Excerpts from a dataset
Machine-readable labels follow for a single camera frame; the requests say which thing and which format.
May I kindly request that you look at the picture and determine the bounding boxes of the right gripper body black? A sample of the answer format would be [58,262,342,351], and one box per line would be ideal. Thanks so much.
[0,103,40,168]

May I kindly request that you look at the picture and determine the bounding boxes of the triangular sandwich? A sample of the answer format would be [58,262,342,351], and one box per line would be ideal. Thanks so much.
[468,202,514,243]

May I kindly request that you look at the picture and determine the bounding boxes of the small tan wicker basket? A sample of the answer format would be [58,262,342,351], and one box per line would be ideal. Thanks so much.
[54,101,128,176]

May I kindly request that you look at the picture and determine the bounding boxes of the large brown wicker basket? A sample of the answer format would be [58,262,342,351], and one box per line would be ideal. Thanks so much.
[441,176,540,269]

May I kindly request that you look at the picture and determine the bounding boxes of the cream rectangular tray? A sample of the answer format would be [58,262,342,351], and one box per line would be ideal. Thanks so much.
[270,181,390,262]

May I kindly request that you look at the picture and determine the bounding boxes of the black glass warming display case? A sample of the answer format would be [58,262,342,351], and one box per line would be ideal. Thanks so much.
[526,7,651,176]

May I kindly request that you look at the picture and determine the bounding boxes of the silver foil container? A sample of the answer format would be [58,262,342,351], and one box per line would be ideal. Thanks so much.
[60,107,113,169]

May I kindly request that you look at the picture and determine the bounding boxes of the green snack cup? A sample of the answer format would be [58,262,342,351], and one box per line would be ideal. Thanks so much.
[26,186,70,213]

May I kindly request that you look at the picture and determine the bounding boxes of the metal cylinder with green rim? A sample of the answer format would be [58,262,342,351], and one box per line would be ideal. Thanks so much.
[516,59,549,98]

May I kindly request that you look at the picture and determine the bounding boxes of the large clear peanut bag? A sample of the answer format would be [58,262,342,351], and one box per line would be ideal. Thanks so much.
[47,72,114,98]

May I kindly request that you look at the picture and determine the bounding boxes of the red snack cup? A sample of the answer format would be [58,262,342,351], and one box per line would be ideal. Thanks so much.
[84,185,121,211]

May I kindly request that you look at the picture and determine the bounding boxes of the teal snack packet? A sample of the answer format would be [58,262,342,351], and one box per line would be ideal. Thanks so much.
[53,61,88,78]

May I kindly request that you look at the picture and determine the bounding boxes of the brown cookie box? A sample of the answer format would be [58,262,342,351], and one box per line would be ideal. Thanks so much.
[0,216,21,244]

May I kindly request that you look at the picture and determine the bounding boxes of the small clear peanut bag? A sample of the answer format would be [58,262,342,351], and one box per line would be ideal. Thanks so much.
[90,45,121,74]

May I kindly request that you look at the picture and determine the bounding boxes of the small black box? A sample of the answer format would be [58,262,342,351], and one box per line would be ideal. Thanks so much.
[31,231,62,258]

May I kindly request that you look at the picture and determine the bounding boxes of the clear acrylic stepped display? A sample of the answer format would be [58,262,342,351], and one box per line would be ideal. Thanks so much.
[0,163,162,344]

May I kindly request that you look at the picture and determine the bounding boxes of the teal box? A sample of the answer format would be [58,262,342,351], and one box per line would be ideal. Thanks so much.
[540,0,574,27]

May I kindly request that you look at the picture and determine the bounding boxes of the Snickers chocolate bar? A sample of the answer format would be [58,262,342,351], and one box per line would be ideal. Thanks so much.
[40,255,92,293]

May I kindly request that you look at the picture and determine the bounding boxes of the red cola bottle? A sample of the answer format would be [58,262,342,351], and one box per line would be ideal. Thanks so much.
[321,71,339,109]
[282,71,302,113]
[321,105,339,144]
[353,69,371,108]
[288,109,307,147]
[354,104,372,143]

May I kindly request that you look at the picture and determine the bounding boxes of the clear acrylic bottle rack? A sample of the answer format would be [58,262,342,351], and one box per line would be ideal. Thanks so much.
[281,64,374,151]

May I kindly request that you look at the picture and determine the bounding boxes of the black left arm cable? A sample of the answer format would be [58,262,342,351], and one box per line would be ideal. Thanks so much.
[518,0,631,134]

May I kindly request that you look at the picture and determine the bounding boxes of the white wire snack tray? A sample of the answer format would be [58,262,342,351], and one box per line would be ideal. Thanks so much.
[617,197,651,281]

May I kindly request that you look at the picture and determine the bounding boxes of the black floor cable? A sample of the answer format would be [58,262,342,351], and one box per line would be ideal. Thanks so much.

* _Exercise_: Would you return all of the data exactly as given?

* _Response_:
Machine-readable labels follow for a single camera frame; the requests say which thing and which format.
May I kindly request that you look at the picture and determine the bounding boxes of the right gripper body black? A sample of the answer format would be [58,262,342,351], and one box per line would be ideal. Thanks so much.
[0,103,40,168]

May I kindly request that you look at the picture and determine the bounding boxes of the triangular sandwich? A sample of the answer format would be [58,262,342,351], and one box per line would be ideal. Thanks so much.
[468,202,514,243]

May I kindly request that you look at the picture and determine the bounding boxes of the small tan wicker basket? A sample of the answer format would be [58,262,342,351], and one box per line would be ideal. Thanks so much.
[54,101,128,176]

May I kindly request that you look at the picture and determine the bounding boxes of the large brown wicker basket? A sample of the answer format would be [58,262,342,351], and one box per line would be ideal. Thanks so much.
[441,176,540,269]

May I kindly request that you look at the picture and determine the bounding boxes of the cream rectangular tray? A sample of the answer format would be [58,262,342,351], and one box per line would be ideal. Thanks so much.
[270,181,390,262]

May I kindly request that you look at the picture and determine the bounding boxes of the black glass warming display case? A sample of the answer format would be [58,262,342,351], and one box per line would be ideal. Thanks so much.
[526,7,651,176]

May I kindly request that you look at the picture and determine the bounding boxes of the silver foil container? A sample of the answer format would be [58,262,342,351], and one box per line would be ideal. Thanks so much.
[60,107,113,169]

May I kindly request that you look at the picture and determine the bounding boxes of the green snack cup? A sample of the answer format would be [58,262,342,351], and one box per line would be ideal. Thanks so much.
[26,186,70,213]

May I kindly request that you look at the picture and determine the bounding boxes of the metal cylinder with green rim? A sample of the answer format would be [58,262,342,351], and one box per line would be ideal. Thanks so much.
[516,59,549,98]

May I kindly request that you look at the picture and determine the bounding boxes of the large clear peanut bag? A sample of the answer format would be [58,262,342,351], and one box per line would be ideal. Thanks so much.
[47,72,114,98]

May I kindly request that you look at the picture and determine the bounding boxes of the red snack cup? A sample of the answer format would be [58,262,342,351], and one box per line would be ideal. Thanks so much.
[84,185,121,211]

May I kindly request that you look at the picture and determine the bounding boxes of the teal snack packet? A sample of the answer format would be [58,262,342,351], and one box per line would be ideal. Thanks so much.
[53,61,88,78]

May I kindly request that you look at the picture and determine the bounding boxes of the brown cookie box? A sample of the answer format would be [58,262,342,351], and one box per line would be ideal. Thanks so much.
[0,216,21,244]

May I kindly request that you look at the picture and determine the bounding boxes of the small clear peanut bag? A sample of the answer format would be [58,262,342,351], and one box per line would be ideal. Thanks so much.
[90,45,121,74]

May I kindly request that you look at the picture and determine the bounding boxes of the small black box? A sample of the answer format would be [58,262,342,351], and one box per line would be ideal. Thanks so much.
[31,231,62,258]

May I kindly request that you look at the picture and determine the bounding boxes of the clear acrylic stepped display? A sample of the answer format would be [58,262,342,351], and one box per line would be ideal. Thanks so much.
[0,163,162,344]

May I kindly request that you look at the picture and determine the bounding boxes of the teal box? A sample of the answer format would be [58,262,342,351], and one box per line would be ideal. Thanks so much.
[540,0,574,27]

May I kindly request that you look at the picture and determine the bounding boxes of the Snickers chocolate bar? A sample of the answer format would be [58,262,342,351], and one box per line would be ideal. Thanks so much.
[40,255,92,293]

May I kindly request that you look at the picture and determine the bounding boxes of the red cola bottle? A sample of the answer format would be [58,262,342,351], and one box per line would be ideal. Thanks so much.
[321,71,339,109]
[282,71,302,113]
[321,105,339,144]
[353,69,371,108]
[288,109,307,147]
[354,104,372,143]

May I kindly request that you look at the picture and determine the bounding boxes of the clear acrylic bottle rack? A sample of the answer format would be [58,262,342,351], and one box per line would be ideal. Thanks so much.
[281,64,374,151]

May I kindly request that you look at the picture and determine the bounding boxes of the black left arm cable? A sample of the answer format would be [58,262,342,351], and one box per line would be ideal. Thanks so much.
[518,0,631,134]

May I kindly request that you look at the picture and determine the bounding boxes of the white wire snack tray? A sample of the answer format would be [58,262,342,351], and one box per line would be ideal. Thanks so much.
[617,197,651,281]

May I kindly request that you look at the picture and determine the bounding boxes of the black floor cable? A sample of the answer format would be [58,262,342,351], and one box per line would be ideal. Thanks so much.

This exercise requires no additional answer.